Stored items:

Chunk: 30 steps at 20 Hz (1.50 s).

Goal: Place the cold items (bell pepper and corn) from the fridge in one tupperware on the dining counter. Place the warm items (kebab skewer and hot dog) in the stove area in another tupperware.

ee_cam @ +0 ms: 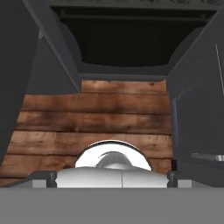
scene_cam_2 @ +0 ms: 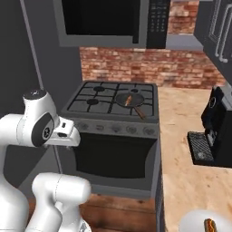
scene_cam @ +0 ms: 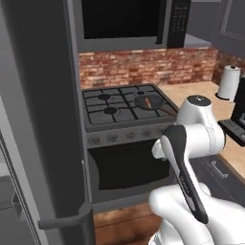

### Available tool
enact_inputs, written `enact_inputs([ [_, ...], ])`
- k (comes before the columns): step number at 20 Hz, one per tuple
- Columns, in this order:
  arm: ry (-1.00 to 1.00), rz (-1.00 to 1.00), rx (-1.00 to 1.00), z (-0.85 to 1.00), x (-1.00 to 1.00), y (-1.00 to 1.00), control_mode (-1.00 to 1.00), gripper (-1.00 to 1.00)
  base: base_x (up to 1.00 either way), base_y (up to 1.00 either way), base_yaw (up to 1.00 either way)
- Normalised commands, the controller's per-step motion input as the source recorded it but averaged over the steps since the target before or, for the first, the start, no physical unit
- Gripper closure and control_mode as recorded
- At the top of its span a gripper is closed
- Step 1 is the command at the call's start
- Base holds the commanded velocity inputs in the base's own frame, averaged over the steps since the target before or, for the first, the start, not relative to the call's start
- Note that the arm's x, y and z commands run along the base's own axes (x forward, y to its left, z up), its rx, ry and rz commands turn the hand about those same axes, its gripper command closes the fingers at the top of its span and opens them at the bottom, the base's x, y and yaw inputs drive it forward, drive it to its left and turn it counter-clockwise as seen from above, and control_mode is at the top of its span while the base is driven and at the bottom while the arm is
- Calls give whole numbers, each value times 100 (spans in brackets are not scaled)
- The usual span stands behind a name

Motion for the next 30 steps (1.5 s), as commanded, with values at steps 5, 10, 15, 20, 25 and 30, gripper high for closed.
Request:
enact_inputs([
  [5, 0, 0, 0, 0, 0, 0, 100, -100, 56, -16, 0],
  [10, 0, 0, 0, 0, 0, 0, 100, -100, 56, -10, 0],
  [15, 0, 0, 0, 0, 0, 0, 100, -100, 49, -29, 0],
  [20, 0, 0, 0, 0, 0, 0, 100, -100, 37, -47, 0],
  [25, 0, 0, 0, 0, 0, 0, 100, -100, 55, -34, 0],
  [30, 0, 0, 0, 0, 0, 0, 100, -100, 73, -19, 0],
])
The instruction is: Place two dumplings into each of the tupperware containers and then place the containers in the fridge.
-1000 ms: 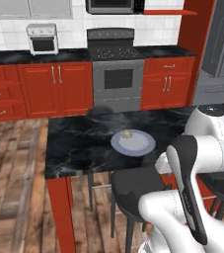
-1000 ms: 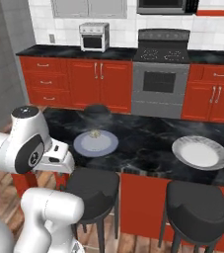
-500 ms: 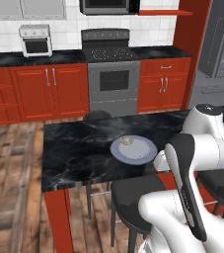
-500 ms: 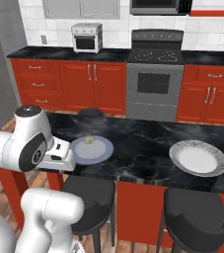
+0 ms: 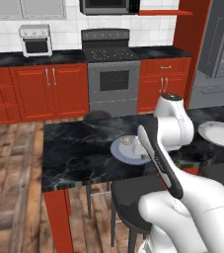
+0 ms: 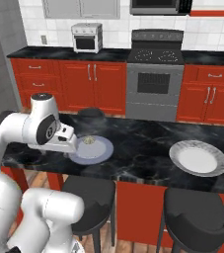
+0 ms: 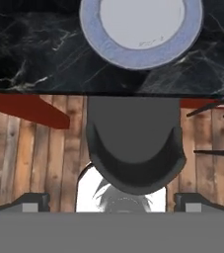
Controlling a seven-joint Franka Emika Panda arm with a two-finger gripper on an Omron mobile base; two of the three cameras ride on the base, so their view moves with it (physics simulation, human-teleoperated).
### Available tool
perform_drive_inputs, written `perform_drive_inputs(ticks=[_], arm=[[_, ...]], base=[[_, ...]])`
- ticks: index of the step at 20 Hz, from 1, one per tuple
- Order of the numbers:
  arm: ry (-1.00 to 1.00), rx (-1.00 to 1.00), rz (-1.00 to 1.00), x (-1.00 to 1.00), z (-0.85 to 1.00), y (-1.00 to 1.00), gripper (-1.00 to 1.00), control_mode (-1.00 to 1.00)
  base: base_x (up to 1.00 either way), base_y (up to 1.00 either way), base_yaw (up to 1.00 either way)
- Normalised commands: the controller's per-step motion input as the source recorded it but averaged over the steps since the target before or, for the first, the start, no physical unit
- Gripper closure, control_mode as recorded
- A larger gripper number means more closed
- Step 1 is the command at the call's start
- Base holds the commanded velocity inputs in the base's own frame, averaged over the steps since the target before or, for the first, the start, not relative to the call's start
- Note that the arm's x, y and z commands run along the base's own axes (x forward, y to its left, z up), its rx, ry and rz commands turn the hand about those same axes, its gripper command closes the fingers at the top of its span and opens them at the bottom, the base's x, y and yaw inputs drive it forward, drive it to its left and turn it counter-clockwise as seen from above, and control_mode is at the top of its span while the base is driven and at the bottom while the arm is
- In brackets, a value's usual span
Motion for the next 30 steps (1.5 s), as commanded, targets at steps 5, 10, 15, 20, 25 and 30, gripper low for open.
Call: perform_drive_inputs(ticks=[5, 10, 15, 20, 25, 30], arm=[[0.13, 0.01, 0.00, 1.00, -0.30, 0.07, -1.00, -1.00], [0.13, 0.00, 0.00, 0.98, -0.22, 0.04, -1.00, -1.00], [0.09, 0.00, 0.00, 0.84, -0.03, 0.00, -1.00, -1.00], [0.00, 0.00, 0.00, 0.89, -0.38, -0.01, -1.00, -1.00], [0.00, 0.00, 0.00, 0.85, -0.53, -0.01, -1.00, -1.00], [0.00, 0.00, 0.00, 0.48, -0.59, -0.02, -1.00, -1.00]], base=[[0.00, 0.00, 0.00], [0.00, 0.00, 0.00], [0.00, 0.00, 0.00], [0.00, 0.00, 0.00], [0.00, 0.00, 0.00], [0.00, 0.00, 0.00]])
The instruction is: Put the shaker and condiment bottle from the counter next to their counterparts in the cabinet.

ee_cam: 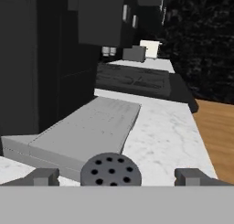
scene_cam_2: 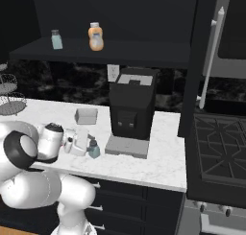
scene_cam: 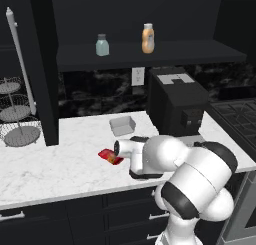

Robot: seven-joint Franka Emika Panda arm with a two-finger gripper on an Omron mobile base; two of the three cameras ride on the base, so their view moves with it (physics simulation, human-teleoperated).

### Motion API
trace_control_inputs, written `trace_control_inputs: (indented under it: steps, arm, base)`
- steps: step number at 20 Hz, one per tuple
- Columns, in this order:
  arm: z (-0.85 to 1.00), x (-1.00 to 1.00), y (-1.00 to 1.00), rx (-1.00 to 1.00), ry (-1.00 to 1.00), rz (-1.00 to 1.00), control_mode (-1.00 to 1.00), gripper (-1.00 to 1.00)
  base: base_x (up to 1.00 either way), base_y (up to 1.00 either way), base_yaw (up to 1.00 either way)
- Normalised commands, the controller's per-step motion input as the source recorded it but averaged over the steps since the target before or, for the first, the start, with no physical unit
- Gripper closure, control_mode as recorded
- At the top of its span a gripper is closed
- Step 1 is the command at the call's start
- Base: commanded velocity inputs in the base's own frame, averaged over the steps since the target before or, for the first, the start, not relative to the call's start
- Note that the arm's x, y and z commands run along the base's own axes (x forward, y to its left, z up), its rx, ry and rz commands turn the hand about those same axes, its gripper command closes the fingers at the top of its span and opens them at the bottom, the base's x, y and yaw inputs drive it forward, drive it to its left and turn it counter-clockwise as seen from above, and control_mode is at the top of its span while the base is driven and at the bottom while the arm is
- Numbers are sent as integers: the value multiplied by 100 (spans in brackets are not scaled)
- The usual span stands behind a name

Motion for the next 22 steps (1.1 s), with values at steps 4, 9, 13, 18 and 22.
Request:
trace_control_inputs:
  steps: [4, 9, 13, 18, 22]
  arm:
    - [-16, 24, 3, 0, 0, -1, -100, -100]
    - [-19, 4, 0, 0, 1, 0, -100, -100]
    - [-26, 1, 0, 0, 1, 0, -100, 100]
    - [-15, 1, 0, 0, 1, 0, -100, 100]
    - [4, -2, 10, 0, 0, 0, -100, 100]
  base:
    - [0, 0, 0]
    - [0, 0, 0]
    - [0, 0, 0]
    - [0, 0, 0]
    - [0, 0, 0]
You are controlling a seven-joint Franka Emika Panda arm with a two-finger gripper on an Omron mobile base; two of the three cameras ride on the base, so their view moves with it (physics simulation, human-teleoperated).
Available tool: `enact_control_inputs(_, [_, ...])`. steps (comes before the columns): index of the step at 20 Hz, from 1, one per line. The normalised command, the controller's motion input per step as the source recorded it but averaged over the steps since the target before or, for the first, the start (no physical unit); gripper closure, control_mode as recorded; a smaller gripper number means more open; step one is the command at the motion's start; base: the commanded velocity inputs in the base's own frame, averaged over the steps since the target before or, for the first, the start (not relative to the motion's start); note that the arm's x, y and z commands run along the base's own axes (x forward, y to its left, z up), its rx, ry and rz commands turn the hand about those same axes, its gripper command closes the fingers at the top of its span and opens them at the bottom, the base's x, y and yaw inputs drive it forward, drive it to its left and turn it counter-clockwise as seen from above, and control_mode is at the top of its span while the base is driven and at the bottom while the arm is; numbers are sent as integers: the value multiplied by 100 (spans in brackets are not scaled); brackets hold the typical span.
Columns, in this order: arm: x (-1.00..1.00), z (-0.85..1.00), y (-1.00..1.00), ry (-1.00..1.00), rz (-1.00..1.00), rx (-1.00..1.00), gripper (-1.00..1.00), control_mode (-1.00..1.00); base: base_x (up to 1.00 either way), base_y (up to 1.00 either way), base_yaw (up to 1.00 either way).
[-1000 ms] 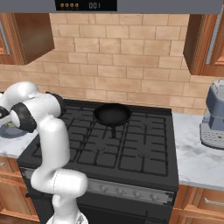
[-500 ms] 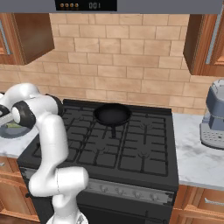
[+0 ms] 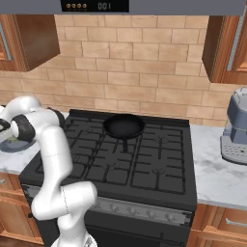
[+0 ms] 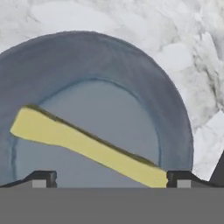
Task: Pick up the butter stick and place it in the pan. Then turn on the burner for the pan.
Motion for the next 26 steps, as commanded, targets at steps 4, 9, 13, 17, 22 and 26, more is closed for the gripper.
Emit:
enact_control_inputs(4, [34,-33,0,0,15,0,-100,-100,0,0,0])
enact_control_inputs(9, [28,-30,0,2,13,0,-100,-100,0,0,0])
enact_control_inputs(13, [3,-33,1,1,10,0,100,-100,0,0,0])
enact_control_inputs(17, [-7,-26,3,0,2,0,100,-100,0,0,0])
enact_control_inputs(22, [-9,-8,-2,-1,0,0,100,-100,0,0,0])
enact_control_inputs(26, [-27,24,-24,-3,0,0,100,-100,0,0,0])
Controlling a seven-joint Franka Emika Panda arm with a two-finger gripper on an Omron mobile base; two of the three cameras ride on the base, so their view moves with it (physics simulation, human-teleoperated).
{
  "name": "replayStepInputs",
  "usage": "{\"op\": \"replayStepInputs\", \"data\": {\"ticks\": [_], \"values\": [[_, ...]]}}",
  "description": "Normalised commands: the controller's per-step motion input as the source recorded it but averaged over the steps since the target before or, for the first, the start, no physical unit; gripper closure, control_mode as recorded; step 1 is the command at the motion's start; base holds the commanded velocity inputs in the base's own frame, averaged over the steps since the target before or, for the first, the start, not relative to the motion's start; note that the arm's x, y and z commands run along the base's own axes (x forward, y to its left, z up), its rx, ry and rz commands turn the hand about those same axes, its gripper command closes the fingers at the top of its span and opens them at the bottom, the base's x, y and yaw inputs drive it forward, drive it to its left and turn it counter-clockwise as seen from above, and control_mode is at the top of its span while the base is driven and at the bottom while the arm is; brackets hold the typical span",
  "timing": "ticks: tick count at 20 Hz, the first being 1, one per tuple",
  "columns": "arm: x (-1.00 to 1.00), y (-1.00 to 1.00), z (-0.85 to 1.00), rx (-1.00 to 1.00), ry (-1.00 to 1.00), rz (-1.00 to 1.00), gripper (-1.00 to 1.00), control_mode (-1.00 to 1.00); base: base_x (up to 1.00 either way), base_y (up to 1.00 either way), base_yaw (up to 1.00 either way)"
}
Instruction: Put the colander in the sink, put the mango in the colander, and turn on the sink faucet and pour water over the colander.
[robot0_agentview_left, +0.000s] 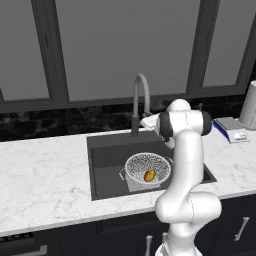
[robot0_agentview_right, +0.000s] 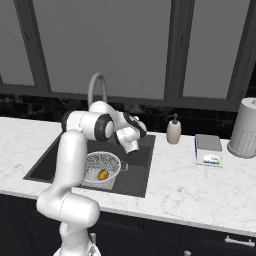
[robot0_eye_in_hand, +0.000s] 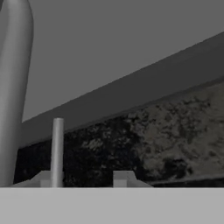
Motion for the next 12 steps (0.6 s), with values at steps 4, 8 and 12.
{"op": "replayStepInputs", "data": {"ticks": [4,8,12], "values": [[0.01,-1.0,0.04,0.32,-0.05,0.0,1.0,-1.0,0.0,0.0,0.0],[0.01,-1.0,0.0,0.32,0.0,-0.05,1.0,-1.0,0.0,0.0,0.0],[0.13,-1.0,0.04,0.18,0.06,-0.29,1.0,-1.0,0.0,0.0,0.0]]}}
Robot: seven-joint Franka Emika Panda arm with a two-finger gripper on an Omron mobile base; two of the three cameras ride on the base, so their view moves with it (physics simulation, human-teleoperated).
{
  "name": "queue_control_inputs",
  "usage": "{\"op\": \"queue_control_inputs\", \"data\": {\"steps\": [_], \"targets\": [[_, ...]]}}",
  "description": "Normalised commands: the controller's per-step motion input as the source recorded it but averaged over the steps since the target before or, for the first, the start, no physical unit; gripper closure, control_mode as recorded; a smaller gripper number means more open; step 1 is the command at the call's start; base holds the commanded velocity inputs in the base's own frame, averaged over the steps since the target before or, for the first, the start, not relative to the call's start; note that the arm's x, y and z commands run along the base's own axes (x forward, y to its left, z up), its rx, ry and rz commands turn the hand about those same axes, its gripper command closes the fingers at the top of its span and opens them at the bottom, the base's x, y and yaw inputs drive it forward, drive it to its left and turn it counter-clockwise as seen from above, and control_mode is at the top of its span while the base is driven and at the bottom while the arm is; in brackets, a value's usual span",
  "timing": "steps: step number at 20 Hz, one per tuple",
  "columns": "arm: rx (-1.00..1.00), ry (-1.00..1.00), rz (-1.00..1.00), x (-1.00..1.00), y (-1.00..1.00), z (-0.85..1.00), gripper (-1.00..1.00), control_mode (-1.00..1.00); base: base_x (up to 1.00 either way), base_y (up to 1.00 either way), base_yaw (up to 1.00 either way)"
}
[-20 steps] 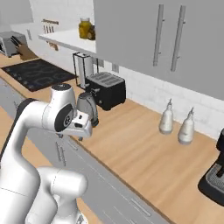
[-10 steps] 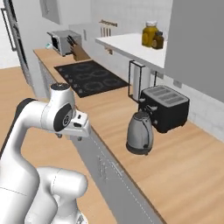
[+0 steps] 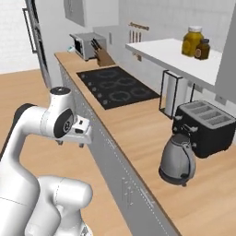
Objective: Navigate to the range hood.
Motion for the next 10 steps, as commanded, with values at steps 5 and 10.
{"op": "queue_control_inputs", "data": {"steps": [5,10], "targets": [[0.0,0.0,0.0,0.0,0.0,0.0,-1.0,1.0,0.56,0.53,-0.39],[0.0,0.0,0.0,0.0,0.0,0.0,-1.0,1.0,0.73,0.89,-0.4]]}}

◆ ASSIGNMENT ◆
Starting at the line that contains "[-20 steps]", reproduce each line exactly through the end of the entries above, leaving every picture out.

◆ OUTPUT OF THE TASK ◆
[-20 steps] 
[-10 steps] 
[+0 steps] 
Objective: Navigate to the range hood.
Motion for the next 10 steps, as commanded, with values at steps 5 and 10.
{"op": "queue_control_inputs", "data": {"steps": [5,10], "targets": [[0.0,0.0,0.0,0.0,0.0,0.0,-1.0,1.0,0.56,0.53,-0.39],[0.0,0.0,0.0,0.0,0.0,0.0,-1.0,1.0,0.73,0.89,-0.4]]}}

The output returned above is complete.